With the Arctic warming faster than the global average, researchers at UBC and the University of Edinburgh have made an important discovery about tundra plants and how they are adapting faster than expected to climate change.
For the joint study, published in the journal Nature , researchers tracked more than 2,000 plant communities over four decades at 45 sites in the Canadian High Arctic, Alaska and Scandinavia, and found that some species thrived while others declined.
They found that some tundra plants like willowy shrubs are able to green up earlier because of longer growing seasons, while other flowering plants are being overshadowed and dying out.
These changes could alter global carbon cycles, according to the long-term monitoring study, which is part of the International Tundra Experiment , a network of researchers examining the impacts of warming on tundra ecosystems.
Scientists say the tundra’s permafrost stores a third of the planet’s carbon. But if the plants on the surface change, that could alter the permafrost, changing how much carbon is being stored.
Isla Myers-Smith, a professor at UBC’s faculty of forestry, led one of the teams at a Yukon Arctic site called Qikiqtaruk, an area that is experiencing dramatic permafrost thaw.
“We’re seeing increases in shrubs, we’re seeing increases in grasses, and we’re seeing a decrease in the bare ground. And all of those vegetation changes together are influencing the habitat for wildlife,” said Myers-Smith.

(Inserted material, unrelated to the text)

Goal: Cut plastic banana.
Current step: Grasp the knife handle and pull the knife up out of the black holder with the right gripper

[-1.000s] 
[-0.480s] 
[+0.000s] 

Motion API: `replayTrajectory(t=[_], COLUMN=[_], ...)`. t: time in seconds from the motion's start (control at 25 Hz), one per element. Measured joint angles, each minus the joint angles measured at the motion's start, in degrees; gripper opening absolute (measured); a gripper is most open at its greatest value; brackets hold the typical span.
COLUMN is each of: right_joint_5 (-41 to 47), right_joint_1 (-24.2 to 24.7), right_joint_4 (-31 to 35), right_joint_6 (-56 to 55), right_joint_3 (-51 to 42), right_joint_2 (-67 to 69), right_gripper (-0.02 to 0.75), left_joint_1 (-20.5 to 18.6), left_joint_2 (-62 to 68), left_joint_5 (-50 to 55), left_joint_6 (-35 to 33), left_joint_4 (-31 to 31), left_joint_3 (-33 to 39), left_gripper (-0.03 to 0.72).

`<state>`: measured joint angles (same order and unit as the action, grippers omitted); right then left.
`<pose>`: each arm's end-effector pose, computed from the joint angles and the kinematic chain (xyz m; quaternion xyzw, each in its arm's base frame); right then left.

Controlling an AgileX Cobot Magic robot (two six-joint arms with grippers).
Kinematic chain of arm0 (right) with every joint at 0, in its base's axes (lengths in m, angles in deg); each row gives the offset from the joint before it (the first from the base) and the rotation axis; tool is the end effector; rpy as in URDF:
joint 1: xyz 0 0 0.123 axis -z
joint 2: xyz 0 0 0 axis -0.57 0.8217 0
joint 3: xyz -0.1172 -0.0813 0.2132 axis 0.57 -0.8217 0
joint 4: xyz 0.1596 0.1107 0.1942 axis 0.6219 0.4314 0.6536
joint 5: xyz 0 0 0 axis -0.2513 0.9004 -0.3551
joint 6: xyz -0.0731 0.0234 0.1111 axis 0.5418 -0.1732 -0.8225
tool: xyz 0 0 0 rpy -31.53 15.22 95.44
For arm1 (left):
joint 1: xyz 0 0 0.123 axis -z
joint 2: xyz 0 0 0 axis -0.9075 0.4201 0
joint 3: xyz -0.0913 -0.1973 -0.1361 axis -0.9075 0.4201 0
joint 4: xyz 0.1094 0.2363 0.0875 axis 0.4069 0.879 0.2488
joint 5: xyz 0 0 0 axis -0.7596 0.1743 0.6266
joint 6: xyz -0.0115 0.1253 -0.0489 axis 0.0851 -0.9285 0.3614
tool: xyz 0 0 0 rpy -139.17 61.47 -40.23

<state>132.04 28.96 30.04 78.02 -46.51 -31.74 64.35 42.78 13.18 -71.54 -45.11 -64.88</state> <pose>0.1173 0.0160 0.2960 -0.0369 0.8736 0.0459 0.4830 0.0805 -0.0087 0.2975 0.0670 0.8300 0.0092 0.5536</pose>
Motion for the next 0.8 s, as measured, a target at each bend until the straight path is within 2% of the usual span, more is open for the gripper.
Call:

“What we found was plots where these shrubs over time were becoming quite dominant. We started to see a loss of other species within the plant community, particularly the flowering plants as the shrubs were shading out other species that were growing beneath them.”

While scientists say there is still a lot of work that needs to be done to understand the full implications of the carbon cycle, they know there are affects already happening to the ecosystem.
For example, species of animals like caribou, which is a food source for Indigenous people, rely on lichen in the winter. Myers-Smith said scientists have already documented a decline in lichen as the shrubs increase.
As the habitats become more shrubby, there will also be changes in the bird community from the species that prefer open nesting habitats to ones that prefer the shrubby habitats.
“And then we can think all the way down to insects in the system … like bumblebees which need those flowering plants to get nectar,” she said. “And if you lose the flowering plants from these ecosystems, and particularly the ones that flower at different times across the summer, you can reduce that window when the bumblebees can forage, making life very difficult for an Arctic bumblebee.”

These shifts are reshaping ecosystems in ways scientists don’t yet fully understand, she said, adding that this is why it is vital to track what’s happening so communities can prepare for the consequences. These could include ecosystem collapse, landslides and flooding.
Mariana García Criado, a post-doctoral researcher in tundra biodiversity at the University of Edinburgh, said in a UBC statement that the study sheds light on how climate change is reshaping one of the world’s most fragile ecosystems as it warms at four times the global average.